> **WHAT TO DO**
Word for word, copy every line of the data.

> **DATA EXCERPT**
+===+
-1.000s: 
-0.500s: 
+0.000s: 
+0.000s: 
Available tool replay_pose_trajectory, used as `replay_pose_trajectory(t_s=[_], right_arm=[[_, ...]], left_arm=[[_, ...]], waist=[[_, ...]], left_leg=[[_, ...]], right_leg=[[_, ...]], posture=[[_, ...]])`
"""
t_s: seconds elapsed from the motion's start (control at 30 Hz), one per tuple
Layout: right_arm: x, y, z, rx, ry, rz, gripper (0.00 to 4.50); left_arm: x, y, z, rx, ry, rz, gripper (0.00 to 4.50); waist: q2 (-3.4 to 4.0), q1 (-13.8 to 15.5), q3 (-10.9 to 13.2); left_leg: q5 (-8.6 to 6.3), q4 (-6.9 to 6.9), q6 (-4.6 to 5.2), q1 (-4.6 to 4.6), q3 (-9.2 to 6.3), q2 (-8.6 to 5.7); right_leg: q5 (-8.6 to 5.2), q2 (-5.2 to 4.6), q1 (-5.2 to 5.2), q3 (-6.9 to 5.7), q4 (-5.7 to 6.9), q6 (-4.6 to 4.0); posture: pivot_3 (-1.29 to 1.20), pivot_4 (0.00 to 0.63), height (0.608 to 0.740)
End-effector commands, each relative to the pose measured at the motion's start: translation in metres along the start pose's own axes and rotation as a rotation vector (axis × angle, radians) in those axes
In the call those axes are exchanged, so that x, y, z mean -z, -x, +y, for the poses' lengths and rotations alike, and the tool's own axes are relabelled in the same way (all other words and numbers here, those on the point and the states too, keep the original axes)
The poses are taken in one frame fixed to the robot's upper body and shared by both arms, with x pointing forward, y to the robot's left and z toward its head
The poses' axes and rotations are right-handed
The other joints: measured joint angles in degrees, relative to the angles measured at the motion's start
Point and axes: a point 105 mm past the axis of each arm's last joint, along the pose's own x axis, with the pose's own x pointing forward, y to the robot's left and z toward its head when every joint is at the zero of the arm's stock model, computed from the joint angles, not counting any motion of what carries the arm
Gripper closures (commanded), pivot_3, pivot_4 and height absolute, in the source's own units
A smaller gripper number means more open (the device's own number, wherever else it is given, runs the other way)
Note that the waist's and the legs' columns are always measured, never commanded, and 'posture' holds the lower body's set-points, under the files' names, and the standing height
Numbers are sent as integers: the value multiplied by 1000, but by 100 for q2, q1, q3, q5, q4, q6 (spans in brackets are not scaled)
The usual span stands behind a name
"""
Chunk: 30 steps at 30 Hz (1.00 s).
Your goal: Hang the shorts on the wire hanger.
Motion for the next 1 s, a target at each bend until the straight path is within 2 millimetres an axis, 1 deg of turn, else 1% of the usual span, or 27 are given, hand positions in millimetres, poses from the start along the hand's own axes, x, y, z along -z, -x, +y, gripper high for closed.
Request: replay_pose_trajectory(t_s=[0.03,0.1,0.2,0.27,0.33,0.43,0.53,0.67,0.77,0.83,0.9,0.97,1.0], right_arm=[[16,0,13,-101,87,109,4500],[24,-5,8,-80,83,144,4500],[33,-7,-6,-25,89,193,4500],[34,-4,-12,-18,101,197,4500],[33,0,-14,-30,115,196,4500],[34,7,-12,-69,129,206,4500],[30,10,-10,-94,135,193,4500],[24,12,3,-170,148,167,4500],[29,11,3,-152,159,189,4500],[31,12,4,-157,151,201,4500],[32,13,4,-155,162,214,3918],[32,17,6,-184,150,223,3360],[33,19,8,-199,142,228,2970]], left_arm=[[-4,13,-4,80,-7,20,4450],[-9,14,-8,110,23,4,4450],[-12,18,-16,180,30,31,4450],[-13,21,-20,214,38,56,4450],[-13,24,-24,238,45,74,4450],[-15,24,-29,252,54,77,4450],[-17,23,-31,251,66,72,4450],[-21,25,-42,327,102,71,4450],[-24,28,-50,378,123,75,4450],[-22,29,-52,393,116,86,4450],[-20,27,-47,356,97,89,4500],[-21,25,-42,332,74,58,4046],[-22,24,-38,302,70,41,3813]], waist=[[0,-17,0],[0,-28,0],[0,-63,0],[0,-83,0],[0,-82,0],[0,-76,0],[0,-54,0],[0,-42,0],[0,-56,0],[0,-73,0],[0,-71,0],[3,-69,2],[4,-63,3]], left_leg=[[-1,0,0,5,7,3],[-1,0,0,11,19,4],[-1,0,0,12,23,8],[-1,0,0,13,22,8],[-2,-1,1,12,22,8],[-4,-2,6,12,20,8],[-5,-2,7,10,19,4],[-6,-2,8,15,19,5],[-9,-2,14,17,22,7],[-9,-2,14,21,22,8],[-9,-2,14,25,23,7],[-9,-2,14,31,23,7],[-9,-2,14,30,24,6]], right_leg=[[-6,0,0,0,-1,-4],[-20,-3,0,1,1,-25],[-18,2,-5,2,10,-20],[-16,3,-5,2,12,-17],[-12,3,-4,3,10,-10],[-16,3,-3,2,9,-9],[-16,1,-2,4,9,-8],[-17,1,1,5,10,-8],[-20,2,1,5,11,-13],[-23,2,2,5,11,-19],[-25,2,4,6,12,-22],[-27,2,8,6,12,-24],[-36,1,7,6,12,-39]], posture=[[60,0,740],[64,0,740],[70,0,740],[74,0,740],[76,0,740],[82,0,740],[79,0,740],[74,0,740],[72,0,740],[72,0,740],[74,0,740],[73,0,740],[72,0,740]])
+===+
> **SOLUTION BELOW**
-1.000s: 
-0.500s: 
+0.000s: 
+0.000s: 
Available tool replay_pose_trajectory, used as `replay_pose_trajectory(t_s=[_], right_arm=[[_, ...]], left_arm=[[_, ...]], waist=[[_, ...]], left_leg=[[_, ...]], right_leg=[[_, ...]], posture=[[_, ...]])`
"""
t_s: seconds elapsed from the motion's start (control at 30 Hz), one per tuple
Layout: right_arm: x, y, z, rx, ry, rz, gripper (0.00 to 4.50); left_arm: x, y, z, rx, ry, rz, gripper (0.00 to 4.50); waist: q2 (-3.4 to 4.0), q1 (-13.8 to 15.5), q3 (-10.9 to 13.2); left_leg: q5 (-8.6 to 6.3), q4 (-6.9 to 6.9), q6 (-4.6 to 5.2), q1 (-4.6 to 4.6), q3 (-9.2 to 6.3), q2 (-8.6 to 5.7); right_leg: q5 (-8.6 to 5.2), q2 (-5.2 to 4.6), q1 (-5.2 to 5.2), q3 (-6.9 to 5.7), q4 (-5.7 to 6.9), q6 (-4.6 to 4.0); posture: pivot_3 (-1.29 to 1.20), pivot_4 (0.00 to 0.63), height (0.608 to 0.740)
End-effector commands, each relative to the pose measured at the motion's start: translation in metres along the start pose's own axes and rotation as a rotation vector (axis × angle, radians) in those axes
In the call those axes are exchanged, so that x, y, z mean -z, -x, +y, for the poses' lengths and rotations alike, and the tool's own axes are relabelled in the same way (all other words and numbers here, those on the point and the states too, keep the original axes)
The poses are taken in one frame fixed to the robot's upper body and shared by both arms, with x pointing forward, y to the robot's left and z toward its head
The poses' axes and rotations are right-handed
The other joints: measured joint angles in degrees, relative to the angles measured at the motion's start
Point and axes: a point 105 mm past the axis of each arm's last joint, along the pose's own x axis, with the pose's own x pointing forward, y to the robot's left and z toward its head when every joint is at the zero of the arm's stock model, computed from the joint angles, not counting any motion of what carries the arm
Gripper closures (commanded), pivot_3, pivot_4 and height absolute, in the source's own units
A smaller gripper number means more open (the device's own number, wherever else it is given, runs the other way)
Note that the waist's and the legs' columns are always measured, never commanded, and 'posture' holds the lower body's set-points, under the files' names, and the standing height
Numbers are sent as integers: the value multiplied by 1000, but by 100 for q2, q1, q3, q5, q4, q6 (spans in brackets are not scaled)
The usual span stands behind a name
"""
Chunk: 30 steps at 30 Hz (1.00 s).
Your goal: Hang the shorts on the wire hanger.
Motion for the next 1 s, a target at each bend until the straight path is within 2 millimetres an axis, 1 deg of turn, else 1% of the usual span, or 27 are given, hand positions in millimetres, poses from the start along the hand's own axes, x, y, z along -z, -x, +y, gripper high for closed.
Request: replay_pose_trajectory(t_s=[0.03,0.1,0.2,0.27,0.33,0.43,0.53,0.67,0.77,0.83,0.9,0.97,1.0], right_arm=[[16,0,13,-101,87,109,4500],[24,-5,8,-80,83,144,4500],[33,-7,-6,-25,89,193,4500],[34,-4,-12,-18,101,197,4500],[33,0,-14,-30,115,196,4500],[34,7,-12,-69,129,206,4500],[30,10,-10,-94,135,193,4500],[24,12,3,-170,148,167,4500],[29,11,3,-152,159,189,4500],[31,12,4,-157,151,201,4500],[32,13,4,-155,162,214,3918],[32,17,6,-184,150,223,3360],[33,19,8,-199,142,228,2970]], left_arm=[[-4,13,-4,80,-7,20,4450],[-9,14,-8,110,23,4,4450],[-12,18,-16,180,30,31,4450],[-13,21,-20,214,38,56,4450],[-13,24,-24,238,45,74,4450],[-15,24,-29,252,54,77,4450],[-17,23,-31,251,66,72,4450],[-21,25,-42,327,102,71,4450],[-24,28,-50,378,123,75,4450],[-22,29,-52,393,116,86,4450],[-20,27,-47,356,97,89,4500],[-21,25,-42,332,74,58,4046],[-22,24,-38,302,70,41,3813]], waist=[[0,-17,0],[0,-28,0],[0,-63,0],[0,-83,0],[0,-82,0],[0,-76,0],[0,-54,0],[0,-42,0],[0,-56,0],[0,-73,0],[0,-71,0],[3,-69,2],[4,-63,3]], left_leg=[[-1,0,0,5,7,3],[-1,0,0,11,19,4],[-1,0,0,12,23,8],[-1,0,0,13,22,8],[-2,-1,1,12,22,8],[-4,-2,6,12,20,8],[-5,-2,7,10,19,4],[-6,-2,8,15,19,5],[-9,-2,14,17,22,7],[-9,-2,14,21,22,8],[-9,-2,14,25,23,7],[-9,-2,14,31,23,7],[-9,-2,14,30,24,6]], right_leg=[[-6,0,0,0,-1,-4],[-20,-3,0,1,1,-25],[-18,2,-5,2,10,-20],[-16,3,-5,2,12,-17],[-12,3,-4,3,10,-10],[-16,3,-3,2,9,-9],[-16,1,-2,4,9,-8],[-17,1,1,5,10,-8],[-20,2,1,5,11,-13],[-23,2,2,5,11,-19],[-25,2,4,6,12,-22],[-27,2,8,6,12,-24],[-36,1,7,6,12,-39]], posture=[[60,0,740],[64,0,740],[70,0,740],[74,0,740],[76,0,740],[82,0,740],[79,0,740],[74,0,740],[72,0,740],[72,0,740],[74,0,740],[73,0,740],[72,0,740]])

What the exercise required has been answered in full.